Clinical utility of risk modelsto refer patients with adnexal masses to specialized oncology care: Multicenter external validation using decision curve analysis
Savelli L., Fischerova D., Franchi D., Van Holsbeke C., Epstein E., Froyman W., Guerriero S., Rossi A., Fruscio R., Leone FPG., Bourne T., Valentin L., Van Calster B.
© 2017 American Association for Cancer Research. Purpose: To evaluate the utility of preoperative diagnostic models for ovarian cancer based on ultrasound and/or biomarkers for referring patients to specialized oncology care. The investigated models were RMI, ROMA, and 3 models from the International Ovarian Tumor Analysis (IOTA) group [LR2, ADNEX, and the Simple Rules risk score (SRRisk)]. Experimental Design: A secondary analysis of prospectively collected data from 2 cross-sectional cohort studies was performed to externally validate diagnostic models.
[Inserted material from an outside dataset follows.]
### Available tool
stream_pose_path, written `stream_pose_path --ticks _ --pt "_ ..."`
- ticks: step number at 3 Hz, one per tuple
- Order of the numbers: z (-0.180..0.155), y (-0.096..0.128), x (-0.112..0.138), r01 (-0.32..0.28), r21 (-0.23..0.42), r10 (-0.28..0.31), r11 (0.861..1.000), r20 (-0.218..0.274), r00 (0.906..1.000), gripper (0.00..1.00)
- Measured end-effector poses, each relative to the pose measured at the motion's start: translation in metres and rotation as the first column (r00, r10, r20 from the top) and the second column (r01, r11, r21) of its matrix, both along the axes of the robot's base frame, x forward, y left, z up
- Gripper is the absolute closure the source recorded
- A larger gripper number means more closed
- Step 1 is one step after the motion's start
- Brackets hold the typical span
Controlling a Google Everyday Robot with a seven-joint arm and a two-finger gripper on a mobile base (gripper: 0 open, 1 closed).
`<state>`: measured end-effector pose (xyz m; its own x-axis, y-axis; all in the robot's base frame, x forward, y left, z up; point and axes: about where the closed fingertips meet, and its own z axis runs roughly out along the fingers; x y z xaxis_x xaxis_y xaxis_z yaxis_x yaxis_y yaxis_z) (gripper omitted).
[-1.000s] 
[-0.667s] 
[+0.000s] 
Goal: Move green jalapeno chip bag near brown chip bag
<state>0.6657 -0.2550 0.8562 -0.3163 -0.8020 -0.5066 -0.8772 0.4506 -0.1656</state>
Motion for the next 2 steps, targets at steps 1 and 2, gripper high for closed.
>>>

A total of 2, 763 patients (2, 403 in dataset 1 and 360 in dataset 2) from 18 centers (11 oncology centers and 7 nononcology hospitals) in 6 countries participated. Excised tissue was histologically classified as benign or malignant. The clinical utility of the preoperative diagnostic models was assessed with net benefit (NB) at a range of risk thresholds (5%-50% risk of malignancy) to refer patients to specialized oncology care. We visualized results with decision curves and generated bootstrap confidence intervals. Results: The prevalence of malignancy was 41% in dataset 1 and 40% in dataset 2. For thresholds up to 10% to 15%, RMI and ROMA had a lower NB than referring all patients. SRRisks and ADNEX demonstrated the highest NB. At a threshold of 20%, the NBs of ADNEX, SRrisks, and RMI were 0.348, 0.350, and 0.270, respectively. Results by menopausal status and type of center (oncology vs. nononcology) were similar. Conclusions: All tested IOTA methods, especially ADNEX and SRRisks, are clinically more useful than RMI and ROMA to select patients with adnexal masses for specialized oncology care.